Once there was a princess named Maid Maleen who fell in love with a prince, but her father refused his suit. When Maid Maleen said she would marry no other, the king had her and her maidservant locked up in a tower, with food that would be enough to feed them for seven years.

After seven long years, the food eventually ran out, but no one came to release them or deliver more food. The princess and her maidservant then decided to escape from the tower using a simple knife. When they finally managed to break free of the tower, they found the kingdom destroyed and the king long gone from since. Without knowing where to go, they finally arrived at the country of Maleen's lover, and sought work in the royal kitchen.

Since Maleen's imprisonment, the prince had been betrothed by his father to another princess. This princess, lacking of confidence in herself, did not think that she would be good enough for the prince. Thus, she would not leave her room and let him see her.
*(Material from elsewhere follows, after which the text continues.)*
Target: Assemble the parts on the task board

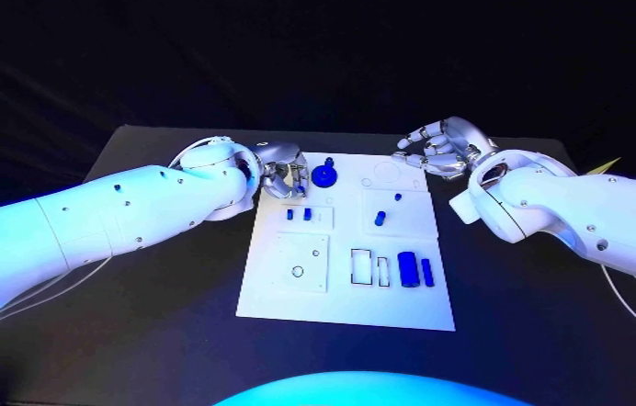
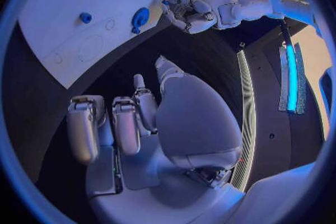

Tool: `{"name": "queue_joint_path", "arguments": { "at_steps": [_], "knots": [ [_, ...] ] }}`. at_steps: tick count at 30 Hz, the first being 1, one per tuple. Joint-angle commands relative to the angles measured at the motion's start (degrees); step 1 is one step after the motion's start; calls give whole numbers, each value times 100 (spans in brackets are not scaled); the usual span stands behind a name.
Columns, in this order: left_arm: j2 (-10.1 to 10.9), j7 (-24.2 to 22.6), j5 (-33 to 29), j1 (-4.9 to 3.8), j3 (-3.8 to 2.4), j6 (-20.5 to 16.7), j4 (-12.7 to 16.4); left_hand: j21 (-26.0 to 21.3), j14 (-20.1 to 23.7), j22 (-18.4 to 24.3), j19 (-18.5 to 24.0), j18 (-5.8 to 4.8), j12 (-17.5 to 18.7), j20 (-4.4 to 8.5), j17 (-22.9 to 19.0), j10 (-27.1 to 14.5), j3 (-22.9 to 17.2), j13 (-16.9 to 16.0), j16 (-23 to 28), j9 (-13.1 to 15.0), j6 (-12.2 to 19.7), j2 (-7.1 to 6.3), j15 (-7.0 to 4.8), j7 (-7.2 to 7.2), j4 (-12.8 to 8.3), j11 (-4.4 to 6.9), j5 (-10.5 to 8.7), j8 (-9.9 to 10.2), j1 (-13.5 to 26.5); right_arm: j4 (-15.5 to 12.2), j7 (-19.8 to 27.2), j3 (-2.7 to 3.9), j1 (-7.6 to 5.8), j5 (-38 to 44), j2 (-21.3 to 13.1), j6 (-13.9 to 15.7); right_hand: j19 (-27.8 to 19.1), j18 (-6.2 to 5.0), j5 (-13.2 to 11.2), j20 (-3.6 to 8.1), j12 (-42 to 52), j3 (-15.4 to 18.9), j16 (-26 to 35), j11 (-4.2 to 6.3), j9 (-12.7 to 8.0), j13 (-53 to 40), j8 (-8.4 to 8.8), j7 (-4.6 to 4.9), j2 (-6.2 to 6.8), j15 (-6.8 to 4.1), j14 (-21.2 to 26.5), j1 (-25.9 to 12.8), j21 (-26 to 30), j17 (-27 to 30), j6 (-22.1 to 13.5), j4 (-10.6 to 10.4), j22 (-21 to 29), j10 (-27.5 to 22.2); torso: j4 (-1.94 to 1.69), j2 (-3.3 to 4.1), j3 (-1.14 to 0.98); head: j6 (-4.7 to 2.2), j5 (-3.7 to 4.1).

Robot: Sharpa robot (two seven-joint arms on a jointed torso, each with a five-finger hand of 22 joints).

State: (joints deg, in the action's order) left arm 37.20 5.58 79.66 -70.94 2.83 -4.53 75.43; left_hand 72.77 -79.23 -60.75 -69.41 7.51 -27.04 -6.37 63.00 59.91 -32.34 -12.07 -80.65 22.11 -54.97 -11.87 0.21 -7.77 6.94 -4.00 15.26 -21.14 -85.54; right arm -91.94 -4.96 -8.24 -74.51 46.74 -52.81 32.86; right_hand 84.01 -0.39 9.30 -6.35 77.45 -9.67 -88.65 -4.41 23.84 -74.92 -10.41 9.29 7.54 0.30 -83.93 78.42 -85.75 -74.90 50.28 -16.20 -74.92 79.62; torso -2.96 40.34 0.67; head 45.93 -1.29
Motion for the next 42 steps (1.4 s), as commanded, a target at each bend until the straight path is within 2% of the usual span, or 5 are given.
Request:
{"name": "queue_joint_path", "arguments": {
  "at_steps": [1,6,25,42],
  "knots": [
    [-32,-19,18,29,6,106,-10,11,-36,4,-27,-78,33,-1,-6,49,3,7,-18,2,-51,-6,-3,-9,-41,-5,-14,20,63,-4,82,2,3,35,4,-18,388,-88,32,56,-16,-41,22,13,5,-370,-34,-14,-12,-36,-526,-67,30,-1184,2,1,-1145,-1,3,-1,2,3,-15],
    [-46,-42,-4,63,11,94,-21,8,-33,8,-24,-77,36,-1,-14,52,2,8,-15,2,-54,-5,-4,-8,-42,-5,-14,21,64,-3,89,2,3,35,3,-7,388,-88,32,56,-16,-41,22,13,5,-370,-34,-14,-12,-36,-526,-67,30,-1184,2,1,-1145,-1,0,-1,0,3,-8],
    [-131,-2,-1,106,43,188,-136,4,-32,15,-18,-75,49,-1,-17,67,0,7,-14,4,-64,-7,-6,-7,-50,-3,-19,27,72,-7,95,2,3,35,-5,-1,388,-88,32,56,-16,-41,22,13,5,-370,-34,-14,-12,-36,-526,-67,30,-1184,2,1,-1145,-1,2,1,-1,7,12],
    [-161,32,122,116,61,213,-166,18,-40,-10,-34,-79,70,4,-2,133,-7,-6,-21,16,-123,8,-16,5,-88,13,-39,30,77,-12,95,2,3,35,-14,-12,388,-88,32,56,-16,-41,22,13,5,-370,-34,-14,-12,-36,-526,-67,30,-1184,2,1,-1145,-1,2,-2,-1,11,22]
  ]
}}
On her wedding day, not wishing to be seen, the princess sent Maid Maleen in her place.

At the wedding, the prince put a golden necklace around Maid Maleen's neck as proof of their marriage. Later that night, the prince went to the wedding chamber where the princess was waiting, but he did not see the golden necklace around her neck. Immediately, he knew that the princess was not the one he was married to. Meanwhile, the princess had sent out an assassin to kill Maid Maleen. The prince, who left the wedding chamber to look for his true bride, was guided by the shine of the golden necklace and came in time to save her. With the golden necklace as the proof of marriage, they were married, the princess was executed for her wickedness and the prince and Maleen lived happily ever after with laughter in their hearts.

==Analysis==
===Tale type===
The tale is classified in the Aarne-Thompson-Uther Index as tale type ATU 870, "The Princess Confined in the Mound".

=== Predecessors ===
Swedish scholar Waldemar Liungman, in his study on the tale type, argued that the tale originated in Jutland as a local legend. On the other hand, German scholar Hans-Jörg Uther indicates that Mullenhoff's tale is the oldest attestation of the tale type.

=== Distribution ===
Stith Thompson claimed that the tale type is "essentially Scandinavian", since most of its variants are collected there. Further studies by Hans-Jörg Uther and Waldemar Liungman confirm Thompson's assessment, since the tale can be found in Norway (with the title Kongsdatteren i haugen, or "The King's Daughter in the Mound"), Iceland, Sweden and Finland, as well as in northwest Germany.

===Motifs===
Uther recognizes that the story contains old folktale motifs, such as the accused bride and the imprisonment in a tower. The motif of the tower imprisonment, as in Rapunzel, is here only as a prison, and while they work in a kitchen, as in Catskin or Katie Woodencloak, the contempt springs only from the false bride.

In other variations of type 870, the false heroine's motive to substitute the heroine for herself is not ugliness, but to conceal that she is pregnant, as in Little Annie the Goose-Girl or Gil Brenton. In either variant, the false bride is unusual in that she stands in no relationship to the real one. In many more fairy tales, the true bride's place is taken by her sister or stepsister - which is another tale type altogether.

In other Scandinavian variants, such as from Iceland, the false bride is a troll or an ogre.

==Cultural legacy==
A retelling of this story is told by Shannon Hale in the 2007 young adult novel Book of a Thousand Days.

Another retelling is in the 1999-2007 manga Ludwig Revolution, and another in the Daughter of Arden series by Loren Warnemuende.

The 2015 television film Prinzessin Maleen is based on the fairy-tale.

The poet Anya Silver rewrites this story in her sonnet "Maid Maleen" published in 2015.

In Stephen King's 2022 novel Fairy Tale, an underground prison is called "the Deep Maleen".